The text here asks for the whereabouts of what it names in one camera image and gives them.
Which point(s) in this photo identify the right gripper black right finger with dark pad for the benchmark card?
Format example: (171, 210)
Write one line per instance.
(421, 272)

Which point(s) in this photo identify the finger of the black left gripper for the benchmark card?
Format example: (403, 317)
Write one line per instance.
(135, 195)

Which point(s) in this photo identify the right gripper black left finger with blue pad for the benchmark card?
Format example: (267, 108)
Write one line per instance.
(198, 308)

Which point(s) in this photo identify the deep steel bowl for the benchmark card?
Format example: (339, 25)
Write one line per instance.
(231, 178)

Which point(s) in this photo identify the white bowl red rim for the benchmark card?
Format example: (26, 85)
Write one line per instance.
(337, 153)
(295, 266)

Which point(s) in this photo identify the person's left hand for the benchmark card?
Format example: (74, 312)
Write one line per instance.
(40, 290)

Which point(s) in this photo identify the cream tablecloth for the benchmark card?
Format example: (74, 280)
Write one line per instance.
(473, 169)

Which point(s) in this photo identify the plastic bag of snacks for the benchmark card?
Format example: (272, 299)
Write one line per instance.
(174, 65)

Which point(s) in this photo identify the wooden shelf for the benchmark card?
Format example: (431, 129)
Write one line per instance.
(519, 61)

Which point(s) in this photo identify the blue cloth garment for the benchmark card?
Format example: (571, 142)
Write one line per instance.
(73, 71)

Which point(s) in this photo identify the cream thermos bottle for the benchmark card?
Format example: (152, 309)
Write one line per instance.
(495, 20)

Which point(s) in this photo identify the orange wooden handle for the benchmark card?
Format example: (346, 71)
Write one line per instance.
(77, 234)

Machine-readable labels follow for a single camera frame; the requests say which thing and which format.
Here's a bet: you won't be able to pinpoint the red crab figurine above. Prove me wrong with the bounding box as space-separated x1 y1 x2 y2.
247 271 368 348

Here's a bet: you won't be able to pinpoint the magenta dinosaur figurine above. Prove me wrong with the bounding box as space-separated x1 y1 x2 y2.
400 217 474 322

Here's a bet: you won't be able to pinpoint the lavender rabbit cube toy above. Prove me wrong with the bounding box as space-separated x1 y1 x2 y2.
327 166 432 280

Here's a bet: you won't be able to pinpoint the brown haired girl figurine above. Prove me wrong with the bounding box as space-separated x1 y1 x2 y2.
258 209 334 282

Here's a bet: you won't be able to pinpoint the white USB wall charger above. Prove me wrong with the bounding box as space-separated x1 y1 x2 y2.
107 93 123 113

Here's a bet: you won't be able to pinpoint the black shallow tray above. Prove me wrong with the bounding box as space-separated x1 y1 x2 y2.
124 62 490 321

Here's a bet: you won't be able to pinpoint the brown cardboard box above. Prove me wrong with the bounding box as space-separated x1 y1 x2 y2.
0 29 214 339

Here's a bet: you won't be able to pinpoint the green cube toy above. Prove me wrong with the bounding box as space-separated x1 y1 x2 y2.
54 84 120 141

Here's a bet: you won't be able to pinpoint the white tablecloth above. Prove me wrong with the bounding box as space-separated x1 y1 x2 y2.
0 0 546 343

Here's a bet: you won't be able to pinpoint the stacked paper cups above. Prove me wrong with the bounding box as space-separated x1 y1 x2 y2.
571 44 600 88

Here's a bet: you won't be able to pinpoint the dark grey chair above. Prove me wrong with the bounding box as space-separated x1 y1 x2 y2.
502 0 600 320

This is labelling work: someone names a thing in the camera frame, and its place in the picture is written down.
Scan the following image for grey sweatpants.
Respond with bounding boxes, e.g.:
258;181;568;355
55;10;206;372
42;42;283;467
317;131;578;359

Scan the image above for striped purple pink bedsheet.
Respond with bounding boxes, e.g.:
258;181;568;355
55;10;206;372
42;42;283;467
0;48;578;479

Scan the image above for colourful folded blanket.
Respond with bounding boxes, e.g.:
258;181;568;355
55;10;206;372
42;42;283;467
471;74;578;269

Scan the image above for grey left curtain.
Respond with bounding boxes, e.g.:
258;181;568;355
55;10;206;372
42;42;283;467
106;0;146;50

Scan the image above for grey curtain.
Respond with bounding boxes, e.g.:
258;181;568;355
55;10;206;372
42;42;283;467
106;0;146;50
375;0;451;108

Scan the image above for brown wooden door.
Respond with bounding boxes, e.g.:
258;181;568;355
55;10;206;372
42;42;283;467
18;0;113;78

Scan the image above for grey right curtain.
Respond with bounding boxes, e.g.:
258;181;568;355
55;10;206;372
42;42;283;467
....................
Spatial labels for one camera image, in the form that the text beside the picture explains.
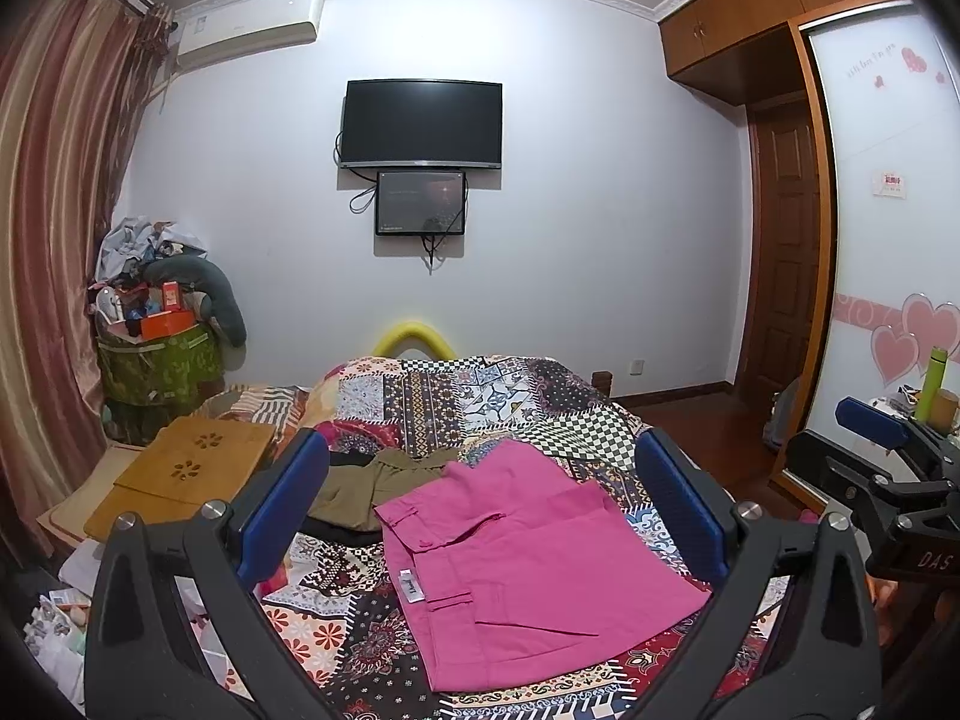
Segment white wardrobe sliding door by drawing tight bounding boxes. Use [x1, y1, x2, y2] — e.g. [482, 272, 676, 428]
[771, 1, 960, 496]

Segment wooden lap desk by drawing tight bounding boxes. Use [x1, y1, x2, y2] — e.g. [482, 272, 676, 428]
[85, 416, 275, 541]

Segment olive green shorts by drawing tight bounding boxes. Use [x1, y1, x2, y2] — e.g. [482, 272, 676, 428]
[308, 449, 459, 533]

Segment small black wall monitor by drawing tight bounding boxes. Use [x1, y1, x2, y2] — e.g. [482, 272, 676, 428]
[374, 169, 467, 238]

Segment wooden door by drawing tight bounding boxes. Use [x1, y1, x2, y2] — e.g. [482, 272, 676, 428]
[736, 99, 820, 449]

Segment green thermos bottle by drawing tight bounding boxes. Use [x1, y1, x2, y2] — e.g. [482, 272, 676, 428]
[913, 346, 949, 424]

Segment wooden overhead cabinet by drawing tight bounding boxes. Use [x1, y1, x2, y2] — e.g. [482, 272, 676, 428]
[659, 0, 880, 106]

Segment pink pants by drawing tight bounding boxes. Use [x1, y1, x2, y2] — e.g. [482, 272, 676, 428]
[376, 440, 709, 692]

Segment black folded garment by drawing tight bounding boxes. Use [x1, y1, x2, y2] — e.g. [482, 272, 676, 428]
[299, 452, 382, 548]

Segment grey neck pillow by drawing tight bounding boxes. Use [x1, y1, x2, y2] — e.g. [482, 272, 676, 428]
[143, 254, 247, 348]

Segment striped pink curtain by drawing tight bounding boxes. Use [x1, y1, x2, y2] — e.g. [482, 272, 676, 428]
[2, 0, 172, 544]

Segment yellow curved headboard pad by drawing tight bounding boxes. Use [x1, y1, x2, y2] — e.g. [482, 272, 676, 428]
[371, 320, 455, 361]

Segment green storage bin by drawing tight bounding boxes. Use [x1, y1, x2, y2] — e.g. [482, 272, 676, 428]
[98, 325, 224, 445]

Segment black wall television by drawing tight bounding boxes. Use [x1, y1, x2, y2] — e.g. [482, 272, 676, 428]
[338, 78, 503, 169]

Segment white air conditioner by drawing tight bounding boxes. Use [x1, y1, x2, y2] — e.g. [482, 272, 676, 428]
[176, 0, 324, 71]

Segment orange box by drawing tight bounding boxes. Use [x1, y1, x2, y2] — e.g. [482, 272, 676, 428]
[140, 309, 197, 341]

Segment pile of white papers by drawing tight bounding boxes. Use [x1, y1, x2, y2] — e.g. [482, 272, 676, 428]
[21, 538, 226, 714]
....................
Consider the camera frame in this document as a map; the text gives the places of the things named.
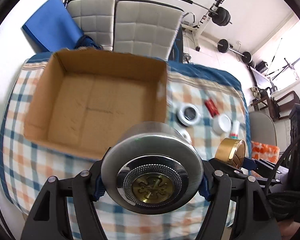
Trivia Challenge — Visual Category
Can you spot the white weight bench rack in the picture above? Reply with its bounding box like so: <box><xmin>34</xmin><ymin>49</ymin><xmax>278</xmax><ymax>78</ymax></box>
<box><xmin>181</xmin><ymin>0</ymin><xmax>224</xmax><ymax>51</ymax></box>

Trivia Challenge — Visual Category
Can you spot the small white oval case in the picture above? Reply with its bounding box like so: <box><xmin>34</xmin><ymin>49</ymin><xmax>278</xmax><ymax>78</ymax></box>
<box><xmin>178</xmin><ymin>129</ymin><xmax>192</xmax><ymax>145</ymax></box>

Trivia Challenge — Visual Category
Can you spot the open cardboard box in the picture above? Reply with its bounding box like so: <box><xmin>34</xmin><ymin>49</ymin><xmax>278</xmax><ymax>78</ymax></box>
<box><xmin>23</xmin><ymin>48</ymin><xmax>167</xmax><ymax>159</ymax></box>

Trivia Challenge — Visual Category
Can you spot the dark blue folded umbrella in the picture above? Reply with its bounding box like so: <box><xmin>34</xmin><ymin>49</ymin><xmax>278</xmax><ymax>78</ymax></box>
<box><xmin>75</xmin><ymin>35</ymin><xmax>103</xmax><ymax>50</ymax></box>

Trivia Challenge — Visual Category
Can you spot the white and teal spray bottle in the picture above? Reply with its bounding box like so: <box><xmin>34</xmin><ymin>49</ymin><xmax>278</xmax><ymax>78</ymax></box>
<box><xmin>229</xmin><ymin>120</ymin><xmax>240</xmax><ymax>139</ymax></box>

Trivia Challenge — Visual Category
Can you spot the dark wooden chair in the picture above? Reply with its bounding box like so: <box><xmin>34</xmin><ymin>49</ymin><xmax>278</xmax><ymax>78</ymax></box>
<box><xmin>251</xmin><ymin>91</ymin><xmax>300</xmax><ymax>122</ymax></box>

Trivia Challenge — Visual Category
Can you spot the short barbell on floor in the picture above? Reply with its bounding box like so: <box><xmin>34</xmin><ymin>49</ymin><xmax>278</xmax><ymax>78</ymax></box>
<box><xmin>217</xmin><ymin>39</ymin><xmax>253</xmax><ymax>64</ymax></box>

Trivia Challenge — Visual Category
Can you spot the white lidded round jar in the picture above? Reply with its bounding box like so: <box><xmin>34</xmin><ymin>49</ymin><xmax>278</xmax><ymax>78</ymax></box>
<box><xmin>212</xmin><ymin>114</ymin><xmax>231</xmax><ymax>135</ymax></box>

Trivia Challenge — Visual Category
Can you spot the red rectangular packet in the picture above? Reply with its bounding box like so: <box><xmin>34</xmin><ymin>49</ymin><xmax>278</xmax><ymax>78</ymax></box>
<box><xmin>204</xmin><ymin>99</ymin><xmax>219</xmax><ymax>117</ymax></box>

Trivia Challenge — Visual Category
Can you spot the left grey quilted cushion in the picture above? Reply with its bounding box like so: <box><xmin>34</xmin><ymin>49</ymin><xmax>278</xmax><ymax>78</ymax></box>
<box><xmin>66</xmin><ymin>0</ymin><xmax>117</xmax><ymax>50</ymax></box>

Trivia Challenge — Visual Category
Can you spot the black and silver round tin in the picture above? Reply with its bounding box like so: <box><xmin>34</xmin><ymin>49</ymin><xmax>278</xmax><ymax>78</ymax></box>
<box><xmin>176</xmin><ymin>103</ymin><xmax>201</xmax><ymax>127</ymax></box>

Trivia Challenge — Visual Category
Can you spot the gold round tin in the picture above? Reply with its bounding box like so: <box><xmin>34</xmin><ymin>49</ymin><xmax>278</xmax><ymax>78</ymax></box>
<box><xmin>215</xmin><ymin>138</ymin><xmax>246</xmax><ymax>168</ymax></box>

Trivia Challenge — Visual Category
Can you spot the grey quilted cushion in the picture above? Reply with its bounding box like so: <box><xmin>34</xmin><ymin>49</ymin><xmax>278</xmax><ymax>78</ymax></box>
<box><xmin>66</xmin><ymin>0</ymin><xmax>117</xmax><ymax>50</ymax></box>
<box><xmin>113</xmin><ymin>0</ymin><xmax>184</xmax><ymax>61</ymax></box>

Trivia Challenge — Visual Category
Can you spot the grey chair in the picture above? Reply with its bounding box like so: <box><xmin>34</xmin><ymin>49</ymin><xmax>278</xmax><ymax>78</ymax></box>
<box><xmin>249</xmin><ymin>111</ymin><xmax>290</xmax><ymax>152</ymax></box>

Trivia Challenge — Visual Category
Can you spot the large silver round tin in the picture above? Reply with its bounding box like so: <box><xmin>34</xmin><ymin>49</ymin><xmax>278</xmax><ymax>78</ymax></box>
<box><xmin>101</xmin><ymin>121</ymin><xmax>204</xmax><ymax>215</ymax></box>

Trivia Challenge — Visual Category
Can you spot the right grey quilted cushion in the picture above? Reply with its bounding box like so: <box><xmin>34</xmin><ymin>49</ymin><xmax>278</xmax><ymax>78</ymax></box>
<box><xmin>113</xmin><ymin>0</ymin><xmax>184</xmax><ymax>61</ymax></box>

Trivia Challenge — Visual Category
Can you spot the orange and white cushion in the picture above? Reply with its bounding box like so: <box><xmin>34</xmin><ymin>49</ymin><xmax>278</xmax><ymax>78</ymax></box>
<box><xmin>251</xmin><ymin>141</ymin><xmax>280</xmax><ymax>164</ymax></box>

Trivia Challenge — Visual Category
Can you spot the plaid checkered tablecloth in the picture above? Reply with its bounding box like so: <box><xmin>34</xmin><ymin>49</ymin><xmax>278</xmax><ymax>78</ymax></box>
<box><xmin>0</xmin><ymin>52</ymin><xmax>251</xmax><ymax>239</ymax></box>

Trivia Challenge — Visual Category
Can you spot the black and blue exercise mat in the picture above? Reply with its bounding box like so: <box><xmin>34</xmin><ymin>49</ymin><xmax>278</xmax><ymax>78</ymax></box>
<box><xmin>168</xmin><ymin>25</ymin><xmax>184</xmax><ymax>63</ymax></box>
....................
Exercise requirements: Work out how many lines of the data hold the string "silver". Reply with that number alone.

Written response: 2